● INSTRUCTIONS TO FOLLOW:
Look through the listing below and write out exactly the lines from the line with "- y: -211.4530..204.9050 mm" to the line with "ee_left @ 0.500", both included, and no others.

● DATA SECTION:
########################################

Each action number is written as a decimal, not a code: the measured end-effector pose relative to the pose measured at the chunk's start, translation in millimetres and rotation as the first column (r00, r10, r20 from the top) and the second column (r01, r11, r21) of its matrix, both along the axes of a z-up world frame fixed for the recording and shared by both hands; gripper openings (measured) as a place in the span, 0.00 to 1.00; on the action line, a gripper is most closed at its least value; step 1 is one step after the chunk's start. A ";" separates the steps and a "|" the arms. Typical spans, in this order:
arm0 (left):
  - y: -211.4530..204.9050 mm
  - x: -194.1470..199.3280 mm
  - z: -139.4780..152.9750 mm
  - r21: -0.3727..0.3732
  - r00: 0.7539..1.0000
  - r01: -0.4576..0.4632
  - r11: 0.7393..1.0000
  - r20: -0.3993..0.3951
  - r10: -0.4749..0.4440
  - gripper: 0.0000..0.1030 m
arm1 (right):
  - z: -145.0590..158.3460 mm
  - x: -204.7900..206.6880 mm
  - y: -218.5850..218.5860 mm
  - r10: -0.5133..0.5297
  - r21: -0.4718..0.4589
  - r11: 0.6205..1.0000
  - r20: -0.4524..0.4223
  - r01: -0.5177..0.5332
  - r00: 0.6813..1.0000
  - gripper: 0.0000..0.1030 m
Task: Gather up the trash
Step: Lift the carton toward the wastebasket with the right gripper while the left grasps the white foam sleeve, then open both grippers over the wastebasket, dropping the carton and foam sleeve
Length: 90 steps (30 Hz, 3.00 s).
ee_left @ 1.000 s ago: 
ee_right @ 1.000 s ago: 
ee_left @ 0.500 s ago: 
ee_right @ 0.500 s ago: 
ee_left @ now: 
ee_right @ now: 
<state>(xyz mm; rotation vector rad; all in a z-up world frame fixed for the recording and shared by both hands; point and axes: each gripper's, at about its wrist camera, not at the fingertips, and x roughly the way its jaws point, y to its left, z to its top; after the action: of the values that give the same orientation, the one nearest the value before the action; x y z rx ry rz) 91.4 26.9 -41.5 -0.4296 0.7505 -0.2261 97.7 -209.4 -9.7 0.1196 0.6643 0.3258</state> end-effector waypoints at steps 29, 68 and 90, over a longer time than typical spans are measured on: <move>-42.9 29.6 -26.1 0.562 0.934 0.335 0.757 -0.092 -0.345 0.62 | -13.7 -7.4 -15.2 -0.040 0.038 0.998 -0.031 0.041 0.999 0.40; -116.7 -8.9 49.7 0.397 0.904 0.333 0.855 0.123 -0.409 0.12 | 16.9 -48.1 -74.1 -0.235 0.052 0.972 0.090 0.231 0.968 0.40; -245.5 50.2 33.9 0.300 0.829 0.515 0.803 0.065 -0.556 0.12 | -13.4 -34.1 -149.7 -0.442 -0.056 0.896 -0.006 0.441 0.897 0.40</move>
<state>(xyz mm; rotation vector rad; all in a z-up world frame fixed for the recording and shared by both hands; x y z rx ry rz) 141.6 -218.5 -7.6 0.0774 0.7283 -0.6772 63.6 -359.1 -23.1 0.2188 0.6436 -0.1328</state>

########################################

● WRITTEN SOLUTION:
  - y: -211.4530..204.9050 mm
  - x: -194.1470..199.3280 mm
  - z: -139.4780..152.9750 mm
  - r21: -0.3727..0.3732
  - r00: 0.7539..1.0000
  - r01: -0.4576..0.4632
  - r11: 0.7393..1.0000
  - r20: -0.3993..0.3951
  - r10: -0.4749..0.4440
  - gripper: 0.0000..0.1030 m
arm1 (right):
  - z: -145.0590..158.3460 mm
  - x: -204.7900..206.6880 mm
  - y: -218.5850..218.5860 mm
  - r10: -0.5133..0.5297
  - r21: -0.4718..0.4589
  - r11: 0.6205..1.0000
  - r20: -0.4524..0.4223
  - r01: -0.5177..0.5332
  - r00: 0.6813..1.0000
  - gripper: 0.0000..0.1030 m
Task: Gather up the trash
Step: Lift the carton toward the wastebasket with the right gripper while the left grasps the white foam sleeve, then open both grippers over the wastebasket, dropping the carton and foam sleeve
Length: 90 steps (30 Hz, 3.00 s).
ee_left @ 1.000 s ago: 
ee_right @ 1.000 s ago: 
ee_left @ 0.500 s ago: 

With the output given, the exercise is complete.